→ **WHAT YOU SHOULD DO**
From the listing below, retype exactly the line holding "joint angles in", the line holding "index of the", and the lines between them; skip everything else.

→ **GIVEN MATERIAL**

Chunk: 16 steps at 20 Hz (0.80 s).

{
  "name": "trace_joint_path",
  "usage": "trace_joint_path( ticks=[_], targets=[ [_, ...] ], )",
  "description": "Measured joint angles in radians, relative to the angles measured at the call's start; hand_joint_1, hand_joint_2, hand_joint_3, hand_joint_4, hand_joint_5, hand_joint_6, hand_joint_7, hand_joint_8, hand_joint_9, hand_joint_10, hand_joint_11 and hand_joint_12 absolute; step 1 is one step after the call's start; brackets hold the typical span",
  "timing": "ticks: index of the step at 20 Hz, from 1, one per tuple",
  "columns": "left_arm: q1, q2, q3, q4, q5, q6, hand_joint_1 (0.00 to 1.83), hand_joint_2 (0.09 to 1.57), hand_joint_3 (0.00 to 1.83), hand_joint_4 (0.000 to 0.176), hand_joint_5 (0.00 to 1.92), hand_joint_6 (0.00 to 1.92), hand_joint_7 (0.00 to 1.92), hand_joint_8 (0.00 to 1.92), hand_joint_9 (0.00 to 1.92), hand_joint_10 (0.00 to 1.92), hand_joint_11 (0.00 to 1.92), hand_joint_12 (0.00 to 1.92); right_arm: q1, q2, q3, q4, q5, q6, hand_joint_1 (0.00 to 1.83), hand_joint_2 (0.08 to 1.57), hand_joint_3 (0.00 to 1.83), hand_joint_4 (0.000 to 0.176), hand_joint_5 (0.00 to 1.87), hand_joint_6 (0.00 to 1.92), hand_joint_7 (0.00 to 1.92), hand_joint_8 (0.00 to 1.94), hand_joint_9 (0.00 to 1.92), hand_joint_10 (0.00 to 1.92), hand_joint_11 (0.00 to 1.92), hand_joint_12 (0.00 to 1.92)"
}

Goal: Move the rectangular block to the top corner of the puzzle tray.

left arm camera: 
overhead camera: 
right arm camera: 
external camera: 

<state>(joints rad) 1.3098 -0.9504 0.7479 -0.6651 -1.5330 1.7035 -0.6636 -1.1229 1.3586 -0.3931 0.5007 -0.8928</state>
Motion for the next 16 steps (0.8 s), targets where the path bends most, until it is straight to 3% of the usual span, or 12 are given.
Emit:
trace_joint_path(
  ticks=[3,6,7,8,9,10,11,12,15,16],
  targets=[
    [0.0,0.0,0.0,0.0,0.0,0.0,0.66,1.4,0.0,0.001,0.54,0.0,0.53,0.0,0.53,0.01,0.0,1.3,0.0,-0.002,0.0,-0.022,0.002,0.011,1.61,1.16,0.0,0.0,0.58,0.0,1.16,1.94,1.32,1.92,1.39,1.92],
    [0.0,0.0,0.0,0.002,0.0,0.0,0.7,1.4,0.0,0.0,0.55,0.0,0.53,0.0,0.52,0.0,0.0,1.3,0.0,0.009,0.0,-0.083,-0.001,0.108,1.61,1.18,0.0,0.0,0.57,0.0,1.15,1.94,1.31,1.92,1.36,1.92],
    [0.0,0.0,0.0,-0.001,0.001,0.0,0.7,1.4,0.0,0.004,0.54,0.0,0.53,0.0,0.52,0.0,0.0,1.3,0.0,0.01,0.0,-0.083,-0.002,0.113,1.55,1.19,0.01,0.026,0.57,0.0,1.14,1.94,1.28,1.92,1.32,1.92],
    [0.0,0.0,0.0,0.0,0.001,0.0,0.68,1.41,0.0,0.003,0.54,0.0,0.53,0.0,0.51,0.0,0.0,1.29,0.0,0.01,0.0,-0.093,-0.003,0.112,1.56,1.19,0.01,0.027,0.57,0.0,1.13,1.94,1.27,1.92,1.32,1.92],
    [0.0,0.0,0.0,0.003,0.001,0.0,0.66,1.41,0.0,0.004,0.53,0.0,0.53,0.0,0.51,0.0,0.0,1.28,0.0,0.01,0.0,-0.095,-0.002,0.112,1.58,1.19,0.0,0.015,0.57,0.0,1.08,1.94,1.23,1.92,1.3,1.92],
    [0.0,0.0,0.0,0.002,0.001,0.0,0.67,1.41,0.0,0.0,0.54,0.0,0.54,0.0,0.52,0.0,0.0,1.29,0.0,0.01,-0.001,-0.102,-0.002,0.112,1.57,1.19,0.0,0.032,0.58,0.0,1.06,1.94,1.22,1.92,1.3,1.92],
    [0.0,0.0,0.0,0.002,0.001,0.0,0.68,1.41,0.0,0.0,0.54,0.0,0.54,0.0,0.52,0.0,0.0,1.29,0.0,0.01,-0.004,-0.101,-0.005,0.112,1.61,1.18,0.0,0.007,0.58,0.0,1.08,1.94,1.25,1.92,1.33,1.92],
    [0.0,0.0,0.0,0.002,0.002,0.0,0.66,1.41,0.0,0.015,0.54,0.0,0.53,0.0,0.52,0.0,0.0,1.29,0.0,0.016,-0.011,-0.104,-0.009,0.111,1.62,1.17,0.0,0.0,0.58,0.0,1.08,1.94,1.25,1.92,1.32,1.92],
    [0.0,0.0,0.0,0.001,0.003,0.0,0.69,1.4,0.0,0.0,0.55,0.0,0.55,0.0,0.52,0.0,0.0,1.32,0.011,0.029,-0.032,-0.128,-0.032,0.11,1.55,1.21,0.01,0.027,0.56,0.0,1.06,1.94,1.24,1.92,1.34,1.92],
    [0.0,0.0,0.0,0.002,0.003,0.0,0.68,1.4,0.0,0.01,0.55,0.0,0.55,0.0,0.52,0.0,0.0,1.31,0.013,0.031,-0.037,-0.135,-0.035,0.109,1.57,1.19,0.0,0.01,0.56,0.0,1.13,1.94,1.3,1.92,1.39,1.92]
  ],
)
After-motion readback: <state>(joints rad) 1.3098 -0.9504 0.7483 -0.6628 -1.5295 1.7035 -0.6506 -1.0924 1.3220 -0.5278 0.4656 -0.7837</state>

→ **RESPONSE TO THIS TASK**
  "description": "Measured joint angles in radians, relative to the angles measured at the call's start; hand_joint_1, hand_joint_2, hand_joint_3, hand_joint_4, hand_joint_5, hand_joint_6, hand_joint_7, hand_joint_8, hand_joint_9, hand_joint_10, hand_joint_11 and hand_joint_12 absolute; step 1 is one step after the call's start; brackets hold the typical span",
  "timing": "ticks: index of the step at 20 Hz, from 1, one per tuple",

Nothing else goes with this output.